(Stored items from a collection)

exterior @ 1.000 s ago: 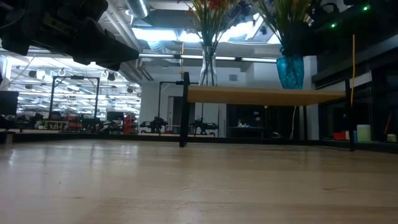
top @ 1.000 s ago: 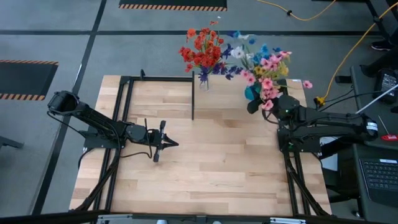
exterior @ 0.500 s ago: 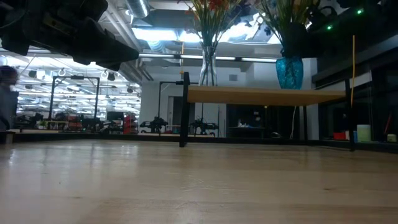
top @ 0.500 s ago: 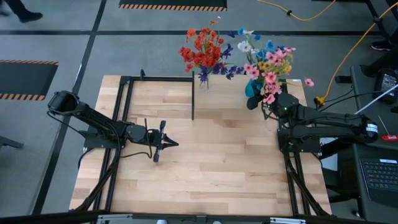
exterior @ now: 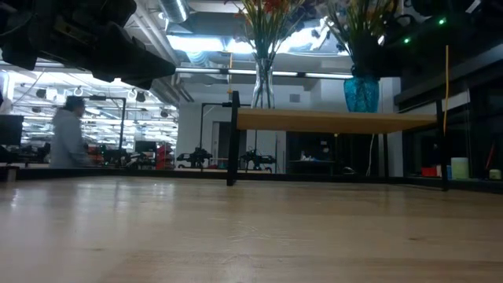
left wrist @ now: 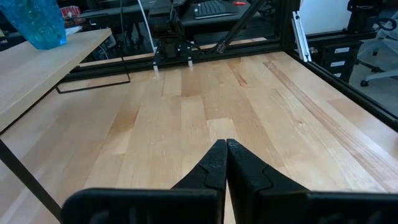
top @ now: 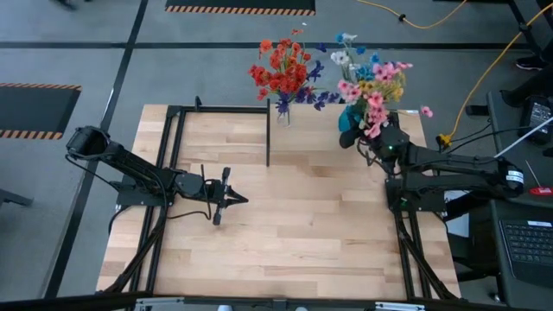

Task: Pick and place flowers into a vace then onto a shelf
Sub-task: Put the blue vase with the flowers on the shelf

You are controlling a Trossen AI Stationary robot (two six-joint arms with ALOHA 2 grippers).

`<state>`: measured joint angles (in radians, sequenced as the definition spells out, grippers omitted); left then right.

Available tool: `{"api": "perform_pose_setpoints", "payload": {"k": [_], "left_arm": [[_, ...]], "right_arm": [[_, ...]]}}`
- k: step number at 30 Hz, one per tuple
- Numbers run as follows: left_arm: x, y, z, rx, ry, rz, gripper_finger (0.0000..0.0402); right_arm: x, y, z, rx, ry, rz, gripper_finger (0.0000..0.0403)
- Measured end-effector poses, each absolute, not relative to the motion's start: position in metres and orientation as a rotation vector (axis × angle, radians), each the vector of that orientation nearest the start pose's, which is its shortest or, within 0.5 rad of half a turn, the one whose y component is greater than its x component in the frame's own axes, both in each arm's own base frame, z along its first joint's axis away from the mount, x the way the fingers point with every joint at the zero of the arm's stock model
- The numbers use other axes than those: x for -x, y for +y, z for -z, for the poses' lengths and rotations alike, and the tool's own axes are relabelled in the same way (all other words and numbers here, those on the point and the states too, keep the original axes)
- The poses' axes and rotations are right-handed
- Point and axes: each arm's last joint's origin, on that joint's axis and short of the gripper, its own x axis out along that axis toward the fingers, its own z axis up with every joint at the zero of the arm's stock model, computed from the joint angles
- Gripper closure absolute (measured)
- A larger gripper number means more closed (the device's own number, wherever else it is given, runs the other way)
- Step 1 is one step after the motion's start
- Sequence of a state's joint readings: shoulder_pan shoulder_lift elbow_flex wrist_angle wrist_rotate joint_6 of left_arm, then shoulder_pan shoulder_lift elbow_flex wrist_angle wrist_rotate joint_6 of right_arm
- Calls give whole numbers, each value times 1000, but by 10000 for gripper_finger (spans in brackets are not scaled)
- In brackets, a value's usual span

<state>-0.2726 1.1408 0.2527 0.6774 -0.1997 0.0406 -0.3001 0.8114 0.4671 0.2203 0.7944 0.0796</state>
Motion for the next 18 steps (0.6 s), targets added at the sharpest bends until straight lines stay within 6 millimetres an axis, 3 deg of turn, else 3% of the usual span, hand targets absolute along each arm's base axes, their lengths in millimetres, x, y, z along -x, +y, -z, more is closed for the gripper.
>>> {"api": "perform_pose_setpoints", "payload": {"k": [14,18], "left_arm": [[-199,-50,-171,-101,203,78,396],[-199,-50,-171,-100,203,78,396]], "right_arm": [[-162,-74,-257,-77,64,1113,248],[-162,-74,-257,-76,70,1101,213]]}}
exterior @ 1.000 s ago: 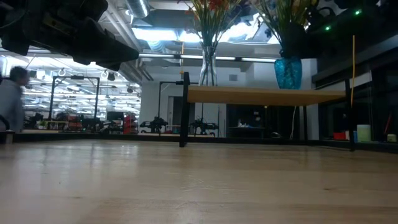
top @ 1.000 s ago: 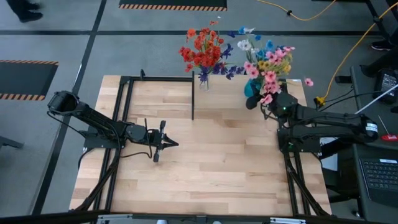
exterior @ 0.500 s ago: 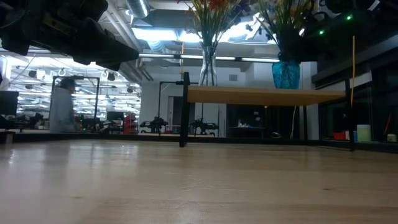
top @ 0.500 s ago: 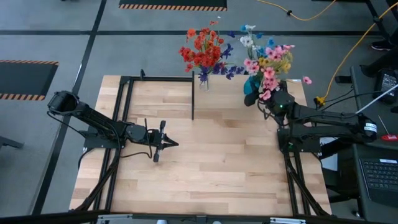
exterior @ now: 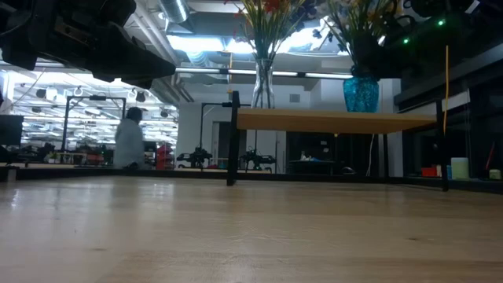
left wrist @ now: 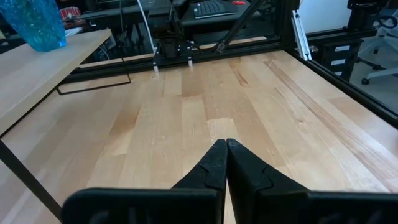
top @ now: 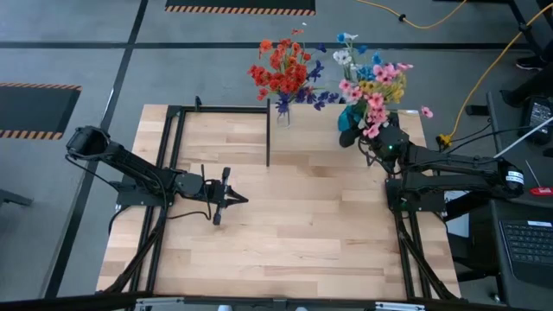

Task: Pick and place flowers into a vace then onto a shelf
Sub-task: Put the blue vase with the flowers on the shelf

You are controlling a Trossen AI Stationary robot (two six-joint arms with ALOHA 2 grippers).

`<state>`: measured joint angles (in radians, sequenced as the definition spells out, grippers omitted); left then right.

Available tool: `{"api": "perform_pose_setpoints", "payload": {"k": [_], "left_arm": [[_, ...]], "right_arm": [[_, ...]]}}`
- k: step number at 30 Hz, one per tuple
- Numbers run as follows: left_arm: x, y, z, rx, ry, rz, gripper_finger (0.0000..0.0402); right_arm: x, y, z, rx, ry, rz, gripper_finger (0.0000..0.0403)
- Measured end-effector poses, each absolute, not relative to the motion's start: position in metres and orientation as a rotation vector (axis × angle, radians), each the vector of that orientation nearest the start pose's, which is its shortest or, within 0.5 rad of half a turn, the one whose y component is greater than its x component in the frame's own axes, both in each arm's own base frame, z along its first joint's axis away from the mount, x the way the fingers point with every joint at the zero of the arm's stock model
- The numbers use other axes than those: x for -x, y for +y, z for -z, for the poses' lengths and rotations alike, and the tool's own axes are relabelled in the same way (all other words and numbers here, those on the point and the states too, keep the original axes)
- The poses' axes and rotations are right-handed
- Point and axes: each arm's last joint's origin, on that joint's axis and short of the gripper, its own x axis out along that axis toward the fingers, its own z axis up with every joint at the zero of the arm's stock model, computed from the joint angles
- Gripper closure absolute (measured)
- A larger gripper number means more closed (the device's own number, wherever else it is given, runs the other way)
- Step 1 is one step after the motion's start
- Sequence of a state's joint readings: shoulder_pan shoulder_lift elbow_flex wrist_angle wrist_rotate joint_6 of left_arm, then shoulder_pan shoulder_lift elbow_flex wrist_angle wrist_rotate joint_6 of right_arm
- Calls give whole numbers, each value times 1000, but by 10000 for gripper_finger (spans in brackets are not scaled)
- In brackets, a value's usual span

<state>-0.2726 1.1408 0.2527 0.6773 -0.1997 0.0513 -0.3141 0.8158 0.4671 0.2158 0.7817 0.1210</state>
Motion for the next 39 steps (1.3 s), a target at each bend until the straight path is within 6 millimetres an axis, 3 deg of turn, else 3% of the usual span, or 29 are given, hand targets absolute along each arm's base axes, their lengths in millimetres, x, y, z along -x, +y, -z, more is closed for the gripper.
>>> {"api": "perform_pose_setpoints", "payload": {"k": [7,39], "left_arm": [[-199,-50,-171,-99,203,78,396],[-199,-50,-171,-99,204,78,396]], "right_arm": [[-163,-74,-256,-63,94,1066,183],[-154,-65,-260,-35,115,975,179]]}}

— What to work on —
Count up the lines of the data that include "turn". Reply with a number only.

— Answer to this task —
4